Same here. As a SaaS provider to SMB, all the major auth vendors (Okta, Ping, WorkOS, etc.) are ludicrously overpriced and would require us to double our own pricing.

Except Entra ID for customers, which is fairly priced and has a magic “just works automatically for any M365 customer” feature. It is quite stupid and confusing in many other ways but at least it makes fiscal sense.


I'm largely in favor of SSO, but it's not without its downsides, going beyond capital costs: SSO can also be implemented in a way that introduces an onerous latency tax when using services.


Because of proxying? SSO (SAML/OAUTH2) are usually implemented with a token, like normal auth. There should be no penalty aside from login.
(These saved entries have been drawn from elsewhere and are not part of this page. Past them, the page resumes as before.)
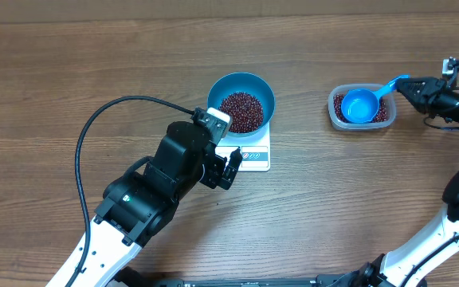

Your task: Scoop item into bowl and weigh 150g on scale

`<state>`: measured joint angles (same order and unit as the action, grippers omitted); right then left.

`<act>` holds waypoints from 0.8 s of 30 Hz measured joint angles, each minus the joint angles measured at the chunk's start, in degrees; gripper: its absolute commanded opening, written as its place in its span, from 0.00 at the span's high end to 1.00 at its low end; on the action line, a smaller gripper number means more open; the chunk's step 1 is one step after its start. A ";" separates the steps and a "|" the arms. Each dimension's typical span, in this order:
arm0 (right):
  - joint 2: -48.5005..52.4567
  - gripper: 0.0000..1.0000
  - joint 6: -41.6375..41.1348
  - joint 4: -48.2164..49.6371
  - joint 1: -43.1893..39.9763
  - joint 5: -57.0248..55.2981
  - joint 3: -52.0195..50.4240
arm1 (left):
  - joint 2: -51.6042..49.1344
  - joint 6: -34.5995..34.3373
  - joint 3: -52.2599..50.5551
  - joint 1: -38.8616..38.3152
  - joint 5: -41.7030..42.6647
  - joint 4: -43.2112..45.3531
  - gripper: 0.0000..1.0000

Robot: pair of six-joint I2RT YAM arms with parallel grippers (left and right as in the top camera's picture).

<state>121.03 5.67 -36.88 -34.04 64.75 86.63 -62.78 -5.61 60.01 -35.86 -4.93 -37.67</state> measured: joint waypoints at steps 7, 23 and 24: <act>0.00 0.96 0.35 0.02 0.00 0.70 0.00 | 0.00 0.00 0.00 0.00 0.00 0.00 0.01; 0.00 0.96 1.25 -5.09 -0.07 0.85 0.00 | 0.00 0.00 0.00 0.00 0.02 0.00 0.00; 0.00 0.96 1.51 -5.86 -0.11 0.81 0.00 | 0.00 0.00 0.00 0.00 0.00 0.00 0.00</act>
<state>121.03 7.18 -42.74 -34.15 65.56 86.63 -62.78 -5.61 60.01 -35.86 -4.93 -37.67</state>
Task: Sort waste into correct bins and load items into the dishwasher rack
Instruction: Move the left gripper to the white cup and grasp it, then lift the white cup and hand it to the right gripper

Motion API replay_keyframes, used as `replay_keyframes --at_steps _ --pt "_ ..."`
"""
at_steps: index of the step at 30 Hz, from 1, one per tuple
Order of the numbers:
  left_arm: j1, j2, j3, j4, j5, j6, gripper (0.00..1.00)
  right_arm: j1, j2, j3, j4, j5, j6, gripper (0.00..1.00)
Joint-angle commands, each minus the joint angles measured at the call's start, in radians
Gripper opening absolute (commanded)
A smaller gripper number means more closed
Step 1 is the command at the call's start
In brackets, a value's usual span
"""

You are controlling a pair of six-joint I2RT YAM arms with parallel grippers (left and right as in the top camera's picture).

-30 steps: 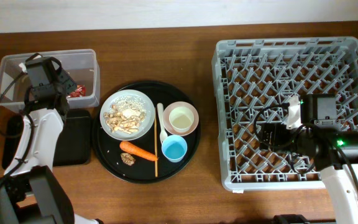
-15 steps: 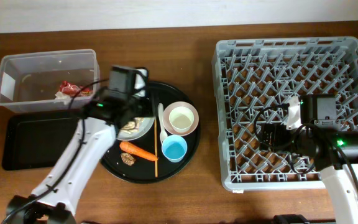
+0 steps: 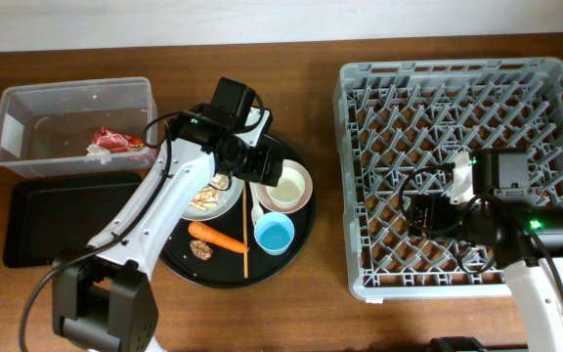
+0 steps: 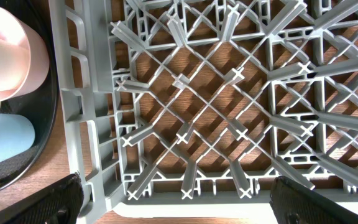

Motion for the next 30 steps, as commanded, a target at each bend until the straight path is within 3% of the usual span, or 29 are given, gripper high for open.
replay_keyframes --at_steps 1,6,8,10,13,17,20,24,26,27,28,30 --pt "-0.003 0.028 0.009 0.0 0.049 0.005 0.98 0.005 -0.001 0.019 0.001 0.005 0.0 0.99" --pt "-0.021 0.108 0.007 0.003 0.05 0.005 0.77 0.005 -0.001 0.019 -0.002 0.005 0.0 0.99" --pt "-0.043 0.135 0.007 0.011 0.049 0.005 0.62 0.005 -0.001 0.019 -0.002 0.005 0.0 0.99" --pt "-0.062 0.155 0.007 0.028 0.048 0.005 0.56 0.005 -0.001 0.019 -0.002 0.005 0.0 0.99" --pt "-0.075 0.184 0.007 0.037 0.044 0.005 0.25 0.005 -0.001 0.019 -0.005 0.006 0.0 0.99" --pt "-0.074 0.183 0.022 0.037 -0.031 0.005 0.01 0.005 -0.001 0.019 -0.005 0.006 0.0 0.99" --pt "-0.057 0.181 0.068 0.01 -0.062 0.006 0.01 0.005 -0.001 0.019 -0.006 0.006 0.0 0.99" --pt "0.021 0.181 0.301 -0.229 -0.047 0.006 0.01 0.005 -0.001 0.019 0.012 0.01 0.0 0.99" --pt "0.072 0.181 0.407 -0.301 0.147 0.021 0.0 0.005 -0.001 0.019 0.053 0.009 0.008 0.99" --pt "0.091 0.181 0.426 -0.298 0.315 0.077 0.0 0.005 -0.001 0.019 0.081 -0.005 0.008 0.99" --pt "0.105 0.182 0.427 -0.285 0.665 0.216 0.0 0.003 0.009 0.019 0.147 -0.093 -0.002 0.98" --pt "0.104 0.183 0.426 -0.285 0.938 0.346 0.0 0.003 0.046 0.019 0.229 -0.307 -0.08 0.99"
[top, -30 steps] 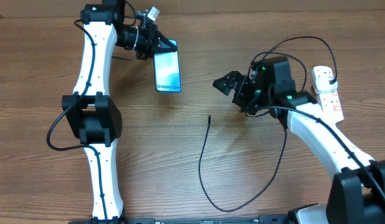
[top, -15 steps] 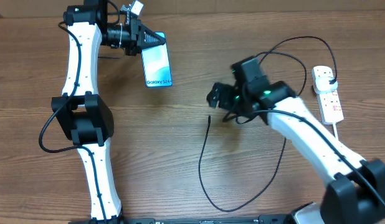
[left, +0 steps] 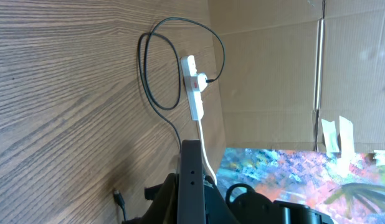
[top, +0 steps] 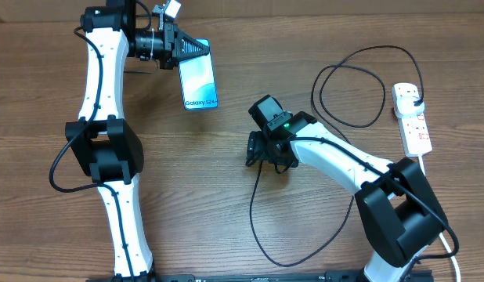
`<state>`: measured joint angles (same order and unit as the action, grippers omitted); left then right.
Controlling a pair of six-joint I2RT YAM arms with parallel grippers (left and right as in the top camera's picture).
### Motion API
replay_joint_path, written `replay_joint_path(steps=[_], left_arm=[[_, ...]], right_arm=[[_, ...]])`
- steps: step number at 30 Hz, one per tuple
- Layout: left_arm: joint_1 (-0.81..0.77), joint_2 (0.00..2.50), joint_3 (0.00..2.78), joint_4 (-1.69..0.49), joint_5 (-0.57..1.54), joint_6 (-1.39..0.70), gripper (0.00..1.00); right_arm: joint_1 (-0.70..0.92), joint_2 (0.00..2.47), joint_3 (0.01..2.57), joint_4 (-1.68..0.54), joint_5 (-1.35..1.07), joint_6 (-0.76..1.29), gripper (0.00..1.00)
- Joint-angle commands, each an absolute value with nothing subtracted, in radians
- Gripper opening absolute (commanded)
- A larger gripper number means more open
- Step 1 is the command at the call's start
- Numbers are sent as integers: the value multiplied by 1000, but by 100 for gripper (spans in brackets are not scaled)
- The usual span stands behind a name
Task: Plug charger to phone and switch on socket
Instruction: 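Lower the right gripper onto the black cable's plug end and grasp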
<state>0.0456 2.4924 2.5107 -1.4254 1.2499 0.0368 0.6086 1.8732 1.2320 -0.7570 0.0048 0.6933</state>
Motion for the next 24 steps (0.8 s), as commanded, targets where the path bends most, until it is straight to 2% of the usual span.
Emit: replay_joint_path(steps=[1,20,24], left_arm=[[41,2491,2537,-1428,1305,57,4],[41,2491,2537,-1429,1305,57,4],[41,2491,2537,-1429,1305,57,4]], right_arm=[[607,1883,1247,-747,25,711,77],[607,1927,1266,-770,30,730,70],[607,1943,1280,-789,33,730,66]])
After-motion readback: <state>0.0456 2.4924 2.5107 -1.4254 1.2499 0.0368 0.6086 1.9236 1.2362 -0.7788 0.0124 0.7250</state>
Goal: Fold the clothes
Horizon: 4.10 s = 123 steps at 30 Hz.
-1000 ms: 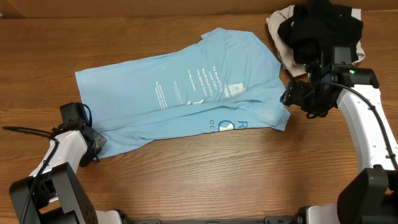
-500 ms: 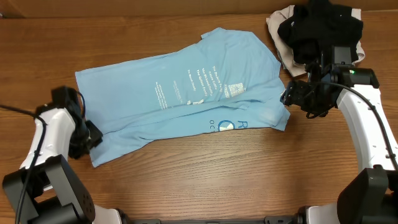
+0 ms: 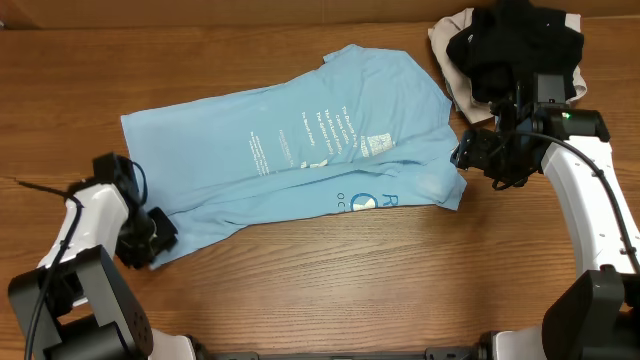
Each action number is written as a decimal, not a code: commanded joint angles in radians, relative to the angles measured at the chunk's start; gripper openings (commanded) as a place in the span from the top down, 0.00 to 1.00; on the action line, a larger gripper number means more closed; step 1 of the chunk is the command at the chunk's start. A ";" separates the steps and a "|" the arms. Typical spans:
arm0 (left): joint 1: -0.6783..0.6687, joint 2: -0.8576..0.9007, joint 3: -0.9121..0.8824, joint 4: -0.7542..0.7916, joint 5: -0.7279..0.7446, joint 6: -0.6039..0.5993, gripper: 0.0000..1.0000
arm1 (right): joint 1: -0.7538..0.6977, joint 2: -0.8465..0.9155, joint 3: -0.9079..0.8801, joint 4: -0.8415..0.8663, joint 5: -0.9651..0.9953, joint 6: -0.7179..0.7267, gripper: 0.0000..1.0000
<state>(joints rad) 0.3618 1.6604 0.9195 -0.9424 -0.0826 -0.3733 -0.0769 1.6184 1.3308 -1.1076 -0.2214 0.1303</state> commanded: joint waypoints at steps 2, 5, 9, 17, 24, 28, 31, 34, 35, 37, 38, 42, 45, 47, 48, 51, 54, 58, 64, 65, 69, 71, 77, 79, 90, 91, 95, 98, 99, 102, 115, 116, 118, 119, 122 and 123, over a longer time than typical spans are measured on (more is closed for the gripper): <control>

> SSO can also be implemented in a way

Unless you're more specific, I'm going to assume that that "way" is the wrong way.

Initial login shouldn't add more latency than a couple web redirects. The authentication token/assertion should be validated only once and not be needed until it expires or the user logs out.


I’m not sure about that beyond login. That said, Okta has gotten reasonably good when you have a Yubikey, so I’ve stopped complaining about it.


>Why SMBs Don’t Deploy Single Sign On (SSO)

Bullshit article. The reason SMBs don't deploy SSO is because SaaS and other tooling puts SSO integration behind very high tier paywalls.

I'm talking pricing schemes where sure, you can sign up for a 20 person team on a service because that's the only expected user base in house, but the moment you ask for SSO they demand you license your entire employee headcount.

Among many ridiculous schemes I've dealt with.